Aim of the task: From the first line of the data through the line containing "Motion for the", transcribe each line exactly. Pictures do not belong in the copy.

Supplied data:
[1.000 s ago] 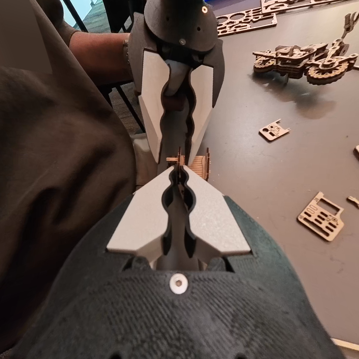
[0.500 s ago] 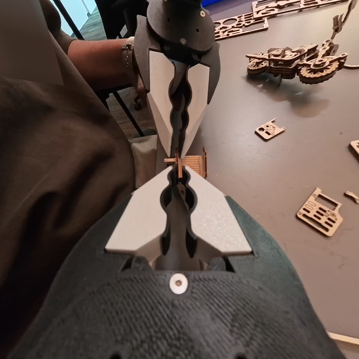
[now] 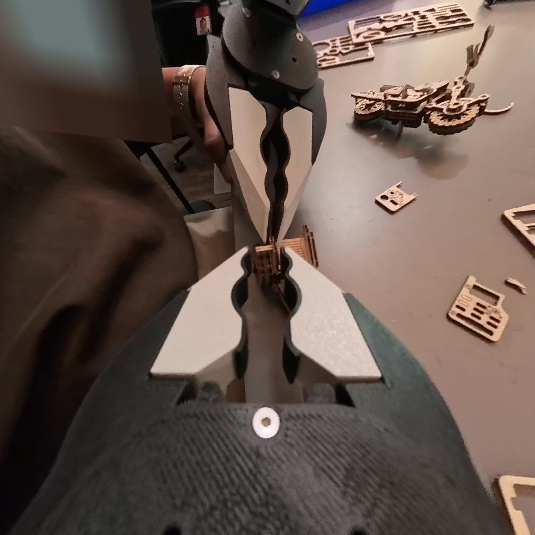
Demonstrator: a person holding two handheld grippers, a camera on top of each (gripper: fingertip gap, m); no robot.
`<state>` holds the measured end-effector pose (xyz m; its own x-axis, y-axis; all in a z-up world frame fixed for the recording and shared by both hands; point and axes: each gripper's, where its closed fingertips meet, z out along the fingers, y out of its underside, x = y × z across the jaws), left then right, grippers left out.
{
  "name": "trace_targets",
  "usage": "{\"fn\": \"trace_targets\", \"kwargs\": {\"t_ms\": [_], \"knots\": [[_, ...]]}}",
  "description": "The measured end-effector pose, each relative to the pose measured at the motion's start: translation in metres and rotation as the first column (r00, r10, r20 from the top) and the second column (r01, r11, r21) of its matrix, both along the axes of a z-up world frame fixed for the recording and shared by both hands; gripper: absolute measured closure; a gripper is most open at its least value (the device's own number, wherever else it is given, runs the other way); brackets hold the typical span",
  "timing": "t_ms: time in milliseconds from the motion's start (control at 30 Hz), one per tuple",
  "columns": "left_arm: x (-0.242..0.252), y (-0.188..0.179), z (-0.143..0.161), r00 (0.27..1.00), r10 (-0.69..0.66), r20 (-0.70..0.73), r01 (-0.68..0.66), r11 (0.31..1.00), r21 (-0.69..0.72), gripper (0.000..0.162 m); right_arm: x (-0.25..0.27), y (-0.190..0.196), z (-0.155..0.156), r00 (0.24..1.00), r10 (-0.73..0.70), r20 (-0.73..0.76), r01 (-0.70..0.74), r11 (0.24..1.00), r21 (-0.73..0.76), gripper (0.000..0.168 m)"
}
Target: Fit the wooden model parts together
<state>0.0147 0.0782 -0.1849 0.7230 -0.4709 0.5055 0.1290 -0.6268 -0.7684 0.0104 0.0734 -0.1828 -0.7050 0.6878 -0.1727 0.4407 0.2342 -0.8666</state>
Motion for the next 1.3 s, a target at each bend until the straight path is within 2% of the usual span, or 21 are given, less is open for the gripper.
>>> {"fn": "trace_targets", "kwargs": {"t_ms": [333, 500, 700, 1300], "knots": [[0.0007, -0.0004, 0.0, 1.0, -0.006, 0.001, 0.006, 1.0, 0.0, 0.161, 0.001, 0.0006, 0.0006, 1.0, 0.009, 0.024, -0.008, 0.999, -0.042, 0.154], [0.0037, -0.0024, 0.0031, 1.0, -0.025, -0.001, 0.025, 0.999, 0.024, 0.148, 0.0013, -0.0004, 0.0, 0.999, 0.017, 0.03, -0.016, 0.999, -0.047, 0.156], [0.0027, -0.0005, -0.0007, 1.0, -0.011, -0.013, 0.011, 1.0, 0.002, 0.161, 0.0014, -0.0017, -0.0024, 0.999, 0.02, 0.028, -0.019, 0.999, -0.029, 0.152], [0.0061, -0.0004, -0.0043, 0.998, -0.017, -0.056, 0.017, 1.0, -0.002, 0.162, 0.0046, -0.004, -0.0028, 0.996, 0.043, 0.073, -0.04, 0.998, -0.041, 0.155]]}}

Result for this task:
[1.000 s ago] 
[0.500 s ago] 
[now] 
Demonstrator: a person holding two handheld grippers, a camera on top of each (gripper: fingertip gap, m); no robot.
`<state>` holds the measured end-effector pose (xyz m; its own x-axis, y-axis; all in a z-up world frame fixed for the recording and shared by both hands; point and axes: each gripper's, where its closed fingertips meet, z out along the fingers, y out of its underside, x = y × z across the jaws), left then right, grippers left out.
{
  "name": "trace_targets",
  "usage": "{\"fn\": \"trace_targets\", \"kwargs\": {\"t_ms\": [_], \"knots\": [[_, ...]]}}",
  "description": "The measured end-effector pose, each relative to the pose measured at the motion's start: translation in metres and rotation as the first column (r00, r10, r20 from the top) and the second column (r01, r11, r21) of its matrix, both along the axes of a z-up world frame fixed for the recording and shared by both hands; gripper: absolute measured closure; a gripper is most open at its least value (the device's own number, wherever else it is given, runs the other way); brackets hold the typical span",
  "timing": "t_ms: time in milliseconds from the motion's start (control at 30 Hz), one per tuple",
  "columns": "left_arm: x (-0.242..0.252), y (-0.188..0.179), z (-0.143..0.161), r00 (0.27..1.00), r10 (-0.69..0.66), r20 (-0.70..0.73), r01 (-0.68..0.66), r11 (0.31..1.00), r21 (-0.69..0.72), gripper (0.000..0.162 m); right_arm: x (-0.25..0.27), y (-0.190..0.196), z (-0.155..0.156), r00 (0.24..1.00), r10 (-0.73..0.70), r20 (-0.73..0.76), r01 (-0.70..0.74), r11 (0.24..1.00), r21 (-0.73..0.76), gripper (0.000..0.168 m)"
}
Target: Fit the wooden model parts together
<state>0.0147 0.0782 -0.1849 0.7230 -0.4709 0.5055 0.1290 -0.6268 -0.7684 0.0104 0.0734 -0.1828 -0.7050 0.6878 -0.1727 0.4407 0.2342 -0.8666</state>
Motion for the next 1.3 s, a target at each bend until the straight path is within 2% of the usual span, or 21 are given, less is open for the gripper.

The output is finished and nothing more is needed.